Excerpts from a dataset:
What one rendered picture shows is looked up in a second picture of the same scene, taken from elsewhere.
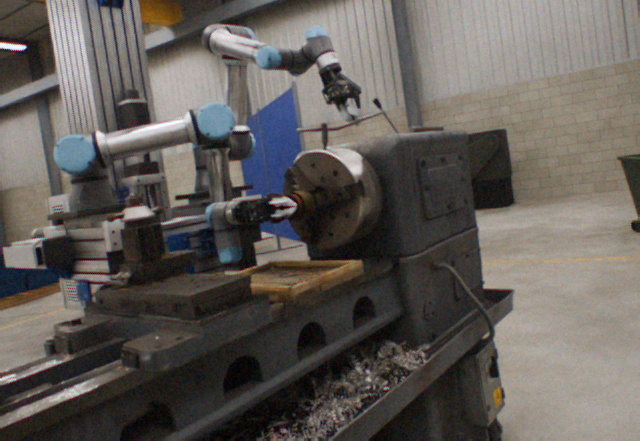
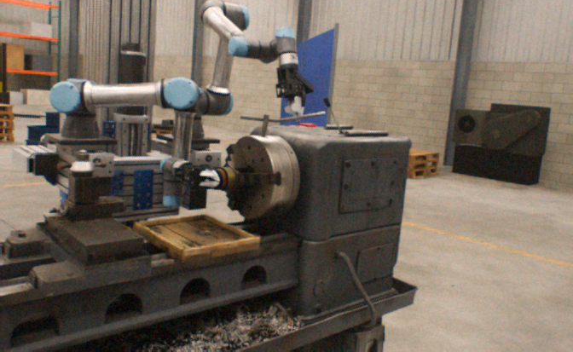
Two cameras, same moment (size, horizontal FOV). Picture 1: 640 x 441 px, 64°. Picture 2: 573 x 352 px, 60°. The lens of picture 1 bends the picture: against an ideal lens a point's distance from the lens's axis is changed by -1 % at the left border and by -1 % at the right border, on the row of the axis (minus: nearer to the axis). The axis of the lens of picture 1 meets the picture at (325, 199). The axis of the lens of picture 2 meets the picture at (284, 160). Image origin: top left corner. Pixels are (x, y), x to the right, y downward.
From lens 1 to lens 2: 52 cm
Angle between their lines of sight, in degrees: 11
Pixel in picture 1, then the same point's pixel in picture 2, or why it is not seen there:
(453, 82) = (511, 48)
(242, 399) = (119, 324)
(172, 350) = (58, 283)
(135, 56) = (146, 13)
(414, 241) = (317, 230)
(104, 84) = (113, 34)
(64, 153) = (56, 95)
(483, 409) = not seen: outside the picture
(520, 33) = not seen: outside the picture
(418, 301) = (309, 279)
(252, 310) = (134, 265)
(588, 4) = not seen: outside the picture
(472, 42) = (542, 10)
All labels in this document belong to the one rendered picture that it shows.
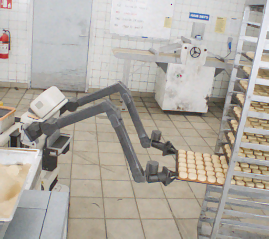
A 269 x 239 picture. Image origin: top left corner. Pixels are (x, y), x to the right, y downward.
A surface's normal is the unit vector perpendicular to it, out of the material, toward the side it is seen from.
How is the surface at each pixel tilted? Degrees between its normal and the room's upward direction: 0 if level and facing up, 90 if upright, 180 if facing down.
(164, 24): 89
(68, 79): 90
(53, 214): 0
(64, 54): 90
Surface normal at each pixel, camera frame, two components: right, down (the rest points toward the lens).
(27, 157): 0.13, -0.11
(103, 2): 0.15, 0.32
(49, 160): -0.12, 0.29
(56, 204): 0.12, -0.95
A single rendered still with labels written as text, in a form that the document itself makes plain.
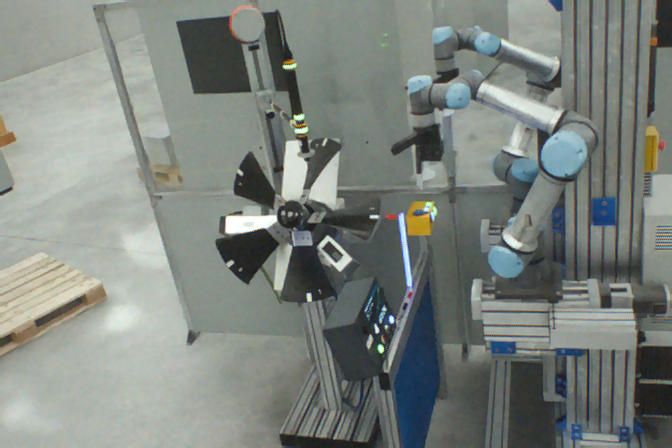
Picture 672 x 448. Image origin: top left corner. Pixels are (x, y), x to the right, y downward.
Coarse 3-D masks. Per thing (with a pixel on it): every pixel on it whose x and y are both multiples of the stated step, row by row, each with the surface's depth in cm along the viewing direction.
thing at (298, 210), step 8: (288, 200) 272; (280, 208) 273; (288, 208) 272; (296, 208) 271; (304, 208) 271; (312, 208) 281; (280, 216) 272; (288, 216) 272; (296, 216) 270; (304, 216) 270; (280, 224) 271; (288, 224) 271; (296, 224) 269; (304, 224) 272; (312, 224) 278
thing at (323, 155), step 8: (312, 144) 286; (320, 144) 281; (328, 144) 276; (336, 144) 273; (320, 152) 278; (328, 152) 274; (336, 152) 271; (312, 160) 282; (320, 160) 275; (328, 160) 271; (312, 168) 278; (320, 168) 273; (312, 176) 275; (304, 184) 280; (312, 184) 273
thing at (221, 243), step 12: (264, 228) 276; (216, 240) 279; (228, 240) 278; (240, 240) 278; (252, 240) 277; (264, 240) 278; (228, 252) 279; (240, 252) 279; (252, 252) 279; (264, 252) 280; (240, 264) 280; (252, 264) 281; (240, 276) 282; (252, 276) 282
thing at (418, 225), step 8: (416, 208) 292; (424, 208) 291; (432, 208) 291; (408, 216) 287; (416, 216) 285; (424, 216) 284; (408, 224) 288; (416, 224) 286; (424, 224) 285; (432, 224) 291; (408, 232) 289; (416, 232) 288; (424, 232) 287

**PROBLEM STATEMENT:** Leave out the pictures and return the rest of the records exactly.

**ANSWER TO THIS TASK:**
What one rendered picture shows is looked up in a second picture of the same scene, taken from elsewhere.
Two cameras, same moment (size, horizontal FOV). Picture 1: 640 x 441 px, 64°. Picture 2: 573 x 352 px, 60°. The lens of picture 1 bends the picture: against an ideal lens a point's distance from the lens's axis is changed by -1 % at the left border and by -1 % at the right border, on the row of the axis (minus: nearer to the axis). The axis of the lens of picture 1 meets the picture at (325, 199). The axis of the lens of picture 2 meets the picture at (284, 160). Image origin: top left corner. Pixels are (x, y), x to the right, y downward.
From lens 1 to lens 2: 52 cm
Angle between their lines of sight, in degrees: 11
Pixel in picture 1, then the same point's pixel in picture 2, or why it is not seen there:
(453, 82) = (511, 48)
(242, 399) = (119, 324)
(172, 350) = (58, 283)
(135, 56) = (146, 13)
(414, 241) = (317, 230)
(104, 84) = (113, 34)
(64, 153) = (56, 95)
(483, 409) = not seen: outside the picture
(520, 33) = not seen: outside the picture
(418, 301) = (309, 279)
(252, 310) = (134, 265)
(588, 4) = not seen: outside the picture
(472, 42) = (542, 10)
All labels in this document belong to the one rendered picture that it shows.
A 269 x 239 picture. Image origin: top left corner. Pixels are (x, y), x to the right, y downward.
A surface's normal is the unit vector perpendicular to it, out of the material, toward the side it is seen from.
How is the surface at each pixel tilted? Degrees between its normal and the room's upward direction: 0 if level and facing up, 90 if upright, 180 if facing down.
(164, 24): 89
(68, 79): 90
(53, 214): 0
(64, 54): 90
Surface normal at each pixel, camera frame, two components: right, down (the rest points toward the lens).
(27, 157): 0.13, -0.11
(103, 2): 0.15, 0.32
(49, 160): -0.12, 0.29
(56, 204): 0.12, -0.95
A single rendered still with labels written as text, in a form that the document itself makes plain.
Picture 672 x 448. Image origin: top left corner. Pixels are (x, y), x to the right, y downward.
Coarse 3-D masks. Per thing (with a pixel on it): every pixel on it whose x and y are both multiples of the stated step, row by row, each with the surface's depth in cm along the viewing direction.
thing at (298, 210), step 8: (288, 200) 272; (280, 208) 273; (288, 208) 272; (296, 208) 271; (304, 208) 271; (312, 208) 281; (280, 216) 272; (288, 216) 272; (296, 216) 270; (304, 216) 270; (280, 224) 271; (288, 224) 271; (296, 224) 269; (304, 224) 272; (312, 224) 278
thing at (323, 155), step 8: (312, 144) 286; (320, 144) 281; (328, 144) 276; (336, 144) 273; (320, 152) 278; (328, 152) 274; (336, 152) 271; (312, 160) 282; (320, 160) 275; (328, 160) 271; (312, 168) 278; (320, 168) 273; (312, 176) 275; (304, 184) 280; (312, 184) 273
thing at (221, 243), step 12: (264, 228) 276; (216, 240) 279; (228, 240) 278; (240, 240) 278; (252, 240) 277; (264, 240) 278; (228, 252) 279; (240, 252) 279; (252, 252) 279; (264, 252) 280; (240, 264) 280; (252, 264) 281; (240, 276) 282; (252, 276) 282
thing at (418, 225), step 8: (416, 208) 292; (424, 208) 291; (432, 208) 291; (408, 216) 287; (416, 216) 285; (424, 216) 284; (408, 224) 288; (416, 224) 286; (424, 224) 285; (432, 224) 291; (408, 232) 289; (416, 232) 288; (424, 232) 287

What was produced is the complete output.